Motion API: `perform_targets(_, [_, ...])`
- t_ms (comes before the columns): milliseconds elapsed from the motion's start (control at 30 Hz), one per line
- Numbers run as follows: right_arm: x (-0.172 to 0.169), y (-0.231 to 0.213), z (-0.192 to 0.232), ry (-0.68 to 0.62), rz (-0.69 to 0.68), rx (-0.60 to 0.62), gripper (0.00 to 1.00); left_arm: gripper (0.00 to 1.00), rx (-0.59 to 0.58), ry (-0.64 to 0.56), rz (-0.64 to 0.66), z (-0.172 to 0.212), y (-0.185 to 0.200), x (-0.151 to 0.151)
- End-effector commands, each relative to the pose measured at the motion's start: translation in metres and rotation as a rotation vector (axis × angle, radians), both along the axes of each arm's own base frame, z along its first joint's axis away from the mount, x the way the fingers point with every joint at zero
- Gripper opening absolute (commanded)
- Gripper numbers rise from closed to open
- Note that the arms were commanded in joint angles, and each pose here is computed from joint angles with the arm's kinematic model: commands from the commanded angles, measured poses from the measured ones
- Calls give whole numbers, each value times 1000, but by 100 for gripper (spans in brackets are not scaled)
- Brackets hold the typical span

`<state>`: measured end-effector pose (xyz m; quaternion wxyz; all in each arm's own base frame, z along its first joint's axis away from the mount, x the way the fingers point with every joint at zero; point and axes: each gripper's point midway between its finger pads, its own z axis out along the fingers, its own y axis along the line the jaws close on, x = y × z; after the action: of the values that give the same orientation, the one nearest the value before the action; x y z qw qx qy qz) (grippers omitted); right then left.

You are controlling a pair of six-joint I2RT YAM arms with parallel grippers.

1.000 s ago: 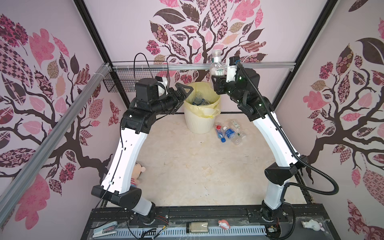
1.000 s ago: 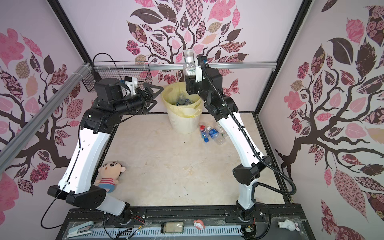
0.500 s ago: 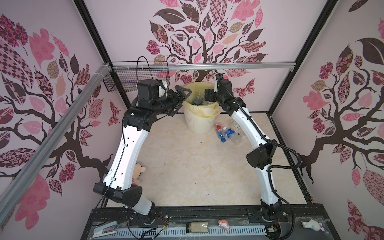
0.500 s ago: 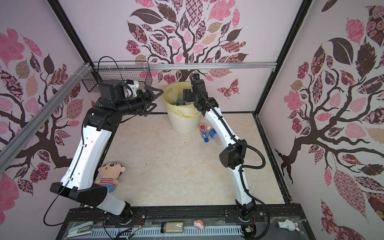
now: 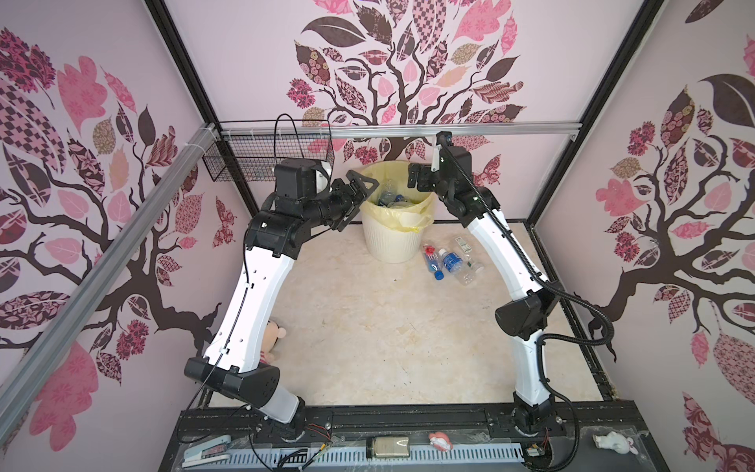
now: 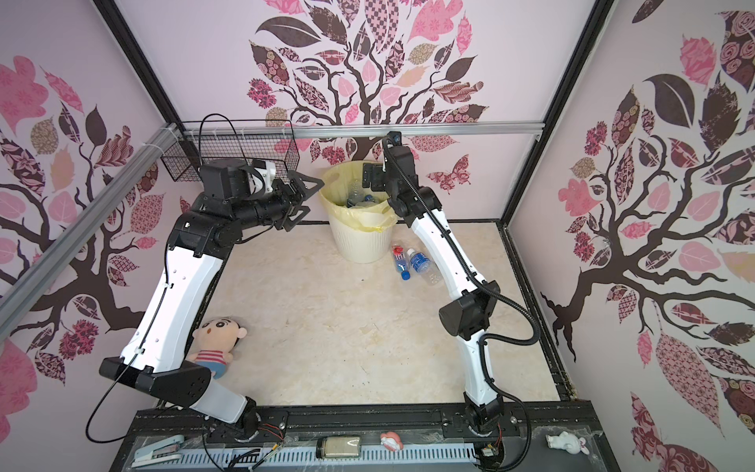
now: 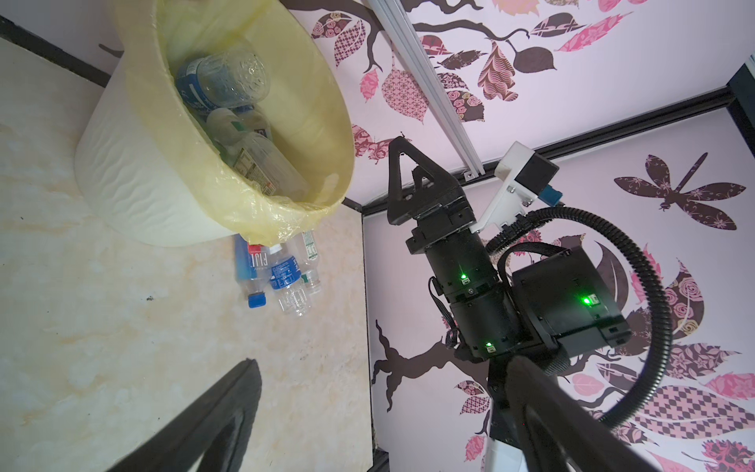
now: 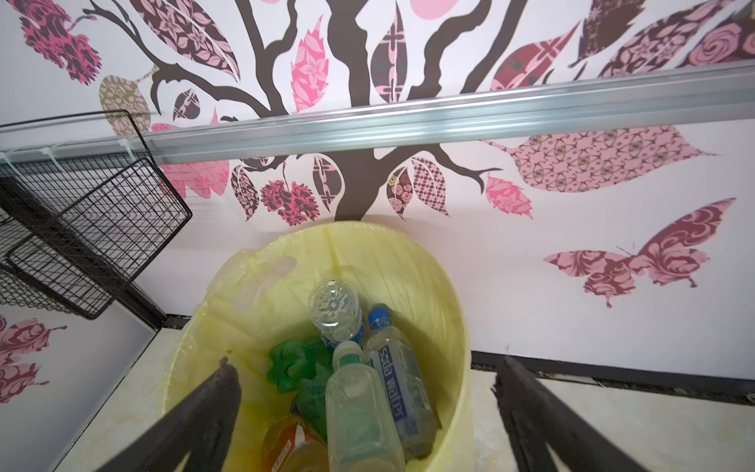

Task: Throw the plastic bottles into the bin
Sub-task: 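Open right gripper over the bin to drop the green-label bottle, then lower right gripper onto the flat clear green-label bottle and close it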

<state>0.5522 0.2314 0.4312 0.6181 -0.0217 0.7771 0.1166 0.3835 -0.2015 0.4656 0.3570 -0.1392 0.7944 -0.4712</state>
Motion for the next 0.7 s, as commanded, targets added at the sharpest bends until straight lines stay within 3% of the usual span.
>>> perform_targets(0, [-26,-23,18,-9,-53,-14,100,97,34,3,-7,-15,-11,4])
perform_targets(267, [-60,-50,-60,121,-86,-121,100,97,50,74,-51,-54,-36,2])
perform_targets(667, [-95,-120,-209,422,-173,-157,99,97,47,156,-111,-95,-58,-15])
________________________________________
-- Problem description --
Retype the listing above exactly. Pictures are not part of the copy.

-- Answer --
Motion API: `perform_targets(_, [_, ...])`
- t_ms (comes before the columns): milliseconds elapsed from the motion's start (control at 30 Hz), one per line
- Numbers run as follows: right_arm: x (-0.172 to 0.169), y (-0.231 to 0.213), z (-0.192 to 0.232), ry (-0.68 to 0.62), rz (-0.69 to 0.68), rx (-0.60 to 0.62), gripper (0.00 to 1.00); left_arm: gripper (0.00 to 1.00), rx (-0.59 to 0.58), ry (-0.64 to 0.56), rz (-0.64 to 0.66), z (-0.172 to 0.212), y (-0.185 to 0.200), x (-0.151 to 0.151)
- End-effector commands, each relative to the pose measured at the motion's start: translation in metres and rotation as a rotation vector (axis × angle, radians), both along the axes of each arm's own base frame, z along its first joint's axis away from the mount, x the way the fingers point with every joint at zero
- Gripper opening absolute (commanded)
- Gripper numbers rise from closed to open
- Note that the arms were commanded in joint angles, and each pose here is computed from joint angles with the arm's kinematic model: commands from the commanded angles, measured poses from the measured ones
- Calls give whole numbers, each value times 1000, but by 100 for gripper (spans in brackets are not scaled)
- Brackets hold the typical span

`<state>`: measured end-effector pose (xyz m; quaternion wxyz; all in each arm's own base frame, z along its first joint's axis away from the mount, x the way the fingers point with every joint at zero; point and axes: each gripper's point midway between its finger pads, its own z axis out along the fingers, its own y axis along the line the jaws close on, x = y × z; after the action: of the values that give the same orientation, the one nearest the value before the action; x y z qw qx qy qz) (grippers omitted); right then left.

You are controlling a pair of six-joint I2RT YAM arms with parallel grippers.

1.000 s ago: 
1.000 s ago: 
0.500 s ago: 
0.500 s ago: 
now: 
now: 
now: 
now: 

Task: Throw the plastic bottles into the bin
Sub-task: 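Open right gripper over the bin to drop the green-label bottle, then lower right gripper onto the flat clear green-label bottle and close it
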
<state>0.5522 0.2314 0.4312 0.6181 -0.0217 0.7771 0.1166 0.3835 -0.2015 0.4656 0.3570 -0.1392 0.7944 -0.4712</state>
Motion for the next 0.7 s, as commanded, targets added at the sharpest bends until straight lines stay within 3% of the usual span.
>>> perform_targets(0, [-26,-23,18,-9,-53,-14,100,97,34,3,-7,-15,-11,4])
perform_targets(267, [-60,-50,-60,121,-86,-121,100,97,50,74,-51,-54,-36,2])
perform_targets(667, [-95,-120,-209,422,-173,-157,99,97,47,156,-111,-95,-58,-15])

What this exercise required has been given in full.